== Task description ==
Given the entries that follow, write out exactly the lines starting at the one containing "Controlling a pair" and ending at the one containing "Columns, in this", both ends included, and only those.

Items listed in a dataset:
=== Section Start ===
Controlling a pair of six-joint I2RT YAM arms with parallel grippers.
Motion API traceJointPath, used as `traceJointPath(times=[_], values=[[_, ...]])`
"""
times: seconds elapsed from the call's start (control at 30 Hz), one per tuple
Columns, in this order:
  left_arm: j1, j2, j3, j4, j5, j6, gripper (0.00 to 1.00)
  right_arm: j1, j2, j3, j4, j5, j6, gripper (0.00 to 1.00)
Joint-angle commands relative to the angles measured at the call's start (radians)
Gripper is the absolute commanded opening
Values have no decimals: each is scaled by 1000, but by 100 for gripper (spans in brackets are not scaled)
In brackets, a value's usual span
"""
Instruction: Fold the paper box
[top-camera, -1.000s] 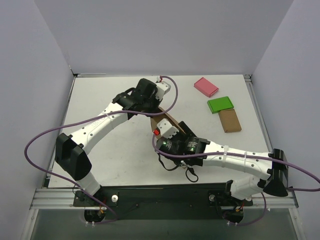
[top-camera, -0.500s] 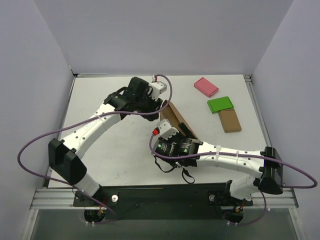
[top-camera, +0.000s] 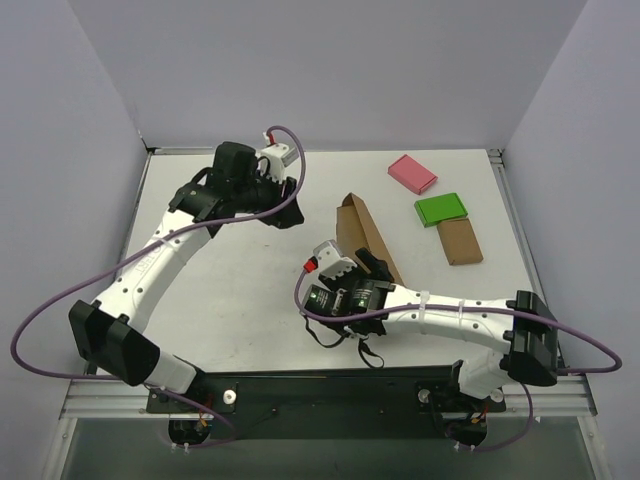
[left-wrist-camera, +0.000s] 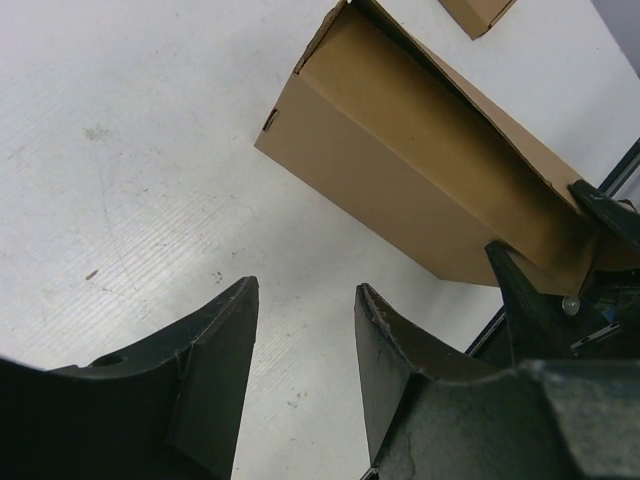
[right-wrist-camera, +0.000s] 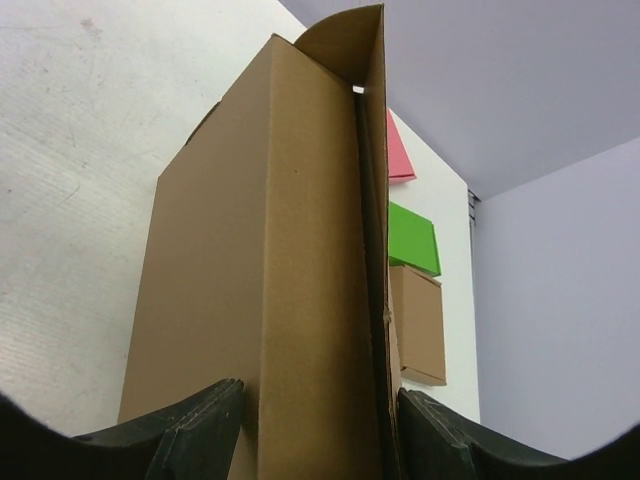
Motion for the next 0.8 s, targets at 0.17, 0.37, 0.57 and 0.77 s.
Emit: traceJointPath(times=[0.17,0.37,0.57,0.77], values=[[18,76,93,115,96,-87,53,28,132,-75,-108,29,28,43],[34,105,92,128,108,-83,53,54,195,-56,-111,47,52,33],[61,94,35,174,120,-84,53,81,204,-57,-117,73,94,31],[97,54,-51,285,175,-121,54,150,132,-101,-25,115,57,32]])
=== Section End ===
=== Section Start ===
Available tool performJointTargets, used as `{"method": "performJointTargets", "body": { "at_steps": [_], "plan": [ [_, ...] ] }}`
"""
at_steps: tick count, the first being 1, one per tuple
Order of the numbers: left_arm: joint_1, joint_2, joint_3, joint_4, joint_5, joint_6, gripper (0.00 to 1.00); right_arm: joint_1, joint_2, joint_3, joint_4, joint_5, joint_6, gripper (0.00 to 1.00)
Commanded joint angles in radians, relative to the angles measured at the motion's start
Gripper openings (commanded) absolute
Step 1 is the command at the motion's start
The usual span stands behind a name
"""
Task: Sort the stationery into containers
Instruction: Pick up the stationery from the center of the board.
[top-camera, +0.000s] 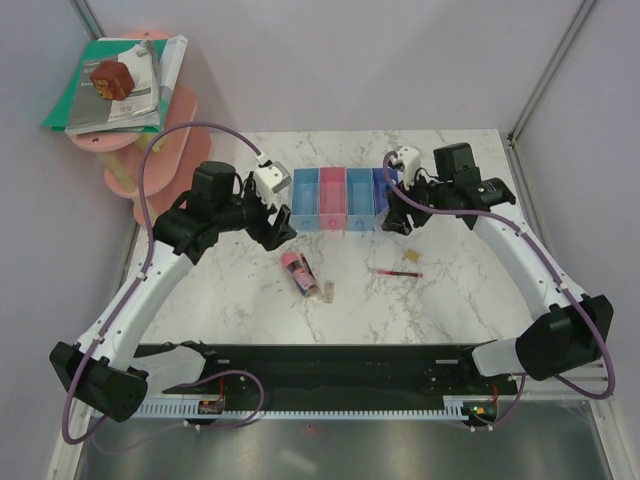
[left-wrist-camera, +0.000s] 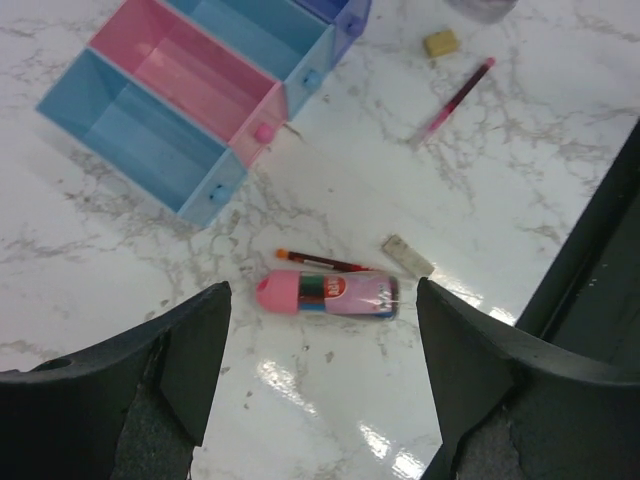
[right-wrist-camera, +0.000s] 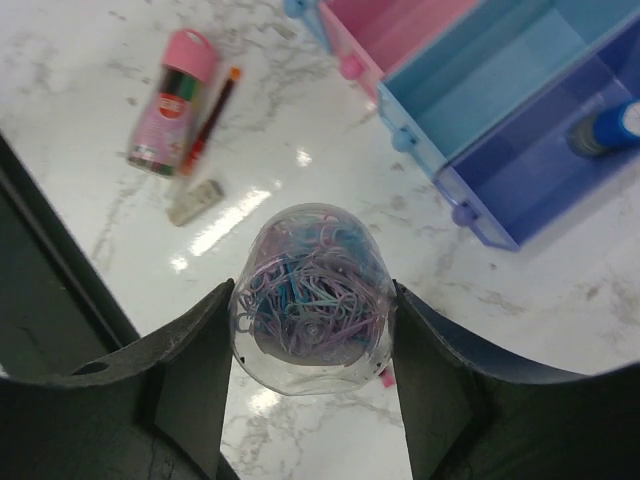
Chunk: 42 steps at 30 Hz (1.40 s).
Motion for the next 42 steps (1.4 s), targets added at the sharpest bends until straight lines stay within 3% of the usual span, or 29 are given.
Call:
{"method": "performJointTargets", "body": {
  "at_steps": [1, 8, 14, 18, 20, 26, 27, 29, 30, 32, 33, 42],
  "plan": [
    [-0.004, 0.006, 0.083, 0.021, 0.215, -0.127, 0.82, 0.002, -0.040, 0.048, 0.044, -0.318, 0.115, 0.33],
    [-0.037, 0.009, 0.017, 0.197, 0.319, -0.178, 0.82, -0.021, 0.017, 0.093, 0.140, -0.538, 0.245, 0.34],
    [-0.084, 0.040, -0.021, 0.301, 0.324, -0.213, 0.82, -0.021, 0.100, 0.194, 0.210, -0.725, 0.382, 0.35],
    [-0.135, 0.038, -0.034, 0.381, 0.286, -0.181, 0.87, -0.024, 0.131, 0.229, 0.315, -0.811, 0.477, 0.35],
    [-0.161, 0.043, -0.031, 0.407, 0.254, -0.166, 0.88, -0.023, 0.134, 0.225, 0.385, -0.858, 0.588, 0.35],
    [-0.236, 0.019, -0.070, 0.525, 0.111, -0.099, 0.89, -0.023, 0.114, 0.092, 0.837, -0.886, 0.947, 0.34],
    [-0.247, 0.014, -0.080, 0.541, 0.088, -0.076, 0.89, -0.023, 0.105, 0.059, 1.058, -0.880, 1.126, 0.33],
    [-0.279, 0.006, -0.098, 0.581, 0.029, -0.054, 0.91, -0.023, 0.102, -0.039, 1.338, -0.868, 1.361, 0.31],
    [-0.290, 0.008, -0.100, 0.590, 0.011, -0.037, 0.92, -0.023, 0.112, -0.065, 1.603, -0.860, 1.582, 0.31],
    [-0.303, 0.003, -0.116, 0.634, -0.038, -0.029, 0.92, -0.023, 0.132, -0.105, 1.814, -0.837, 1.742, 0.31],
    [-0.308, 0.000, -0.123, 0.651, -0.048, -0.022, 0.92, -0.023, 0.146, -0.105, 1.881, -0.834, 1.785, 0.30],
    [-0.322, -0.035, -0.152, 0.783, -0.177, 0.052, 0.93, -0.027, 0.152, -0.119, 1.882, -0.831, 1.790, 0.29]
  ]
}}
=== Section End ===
== Reply ==
Controlling a pair of six-joint I2RT YAM arms with parallel grippers.
Motion API traceJointPath, used as `traceJointPath(times=[_], values=[[_, ...]])`
"""
times: seconds elapsed from the call's start (control at 30 Hz), one per tuple
Columns, in this order:

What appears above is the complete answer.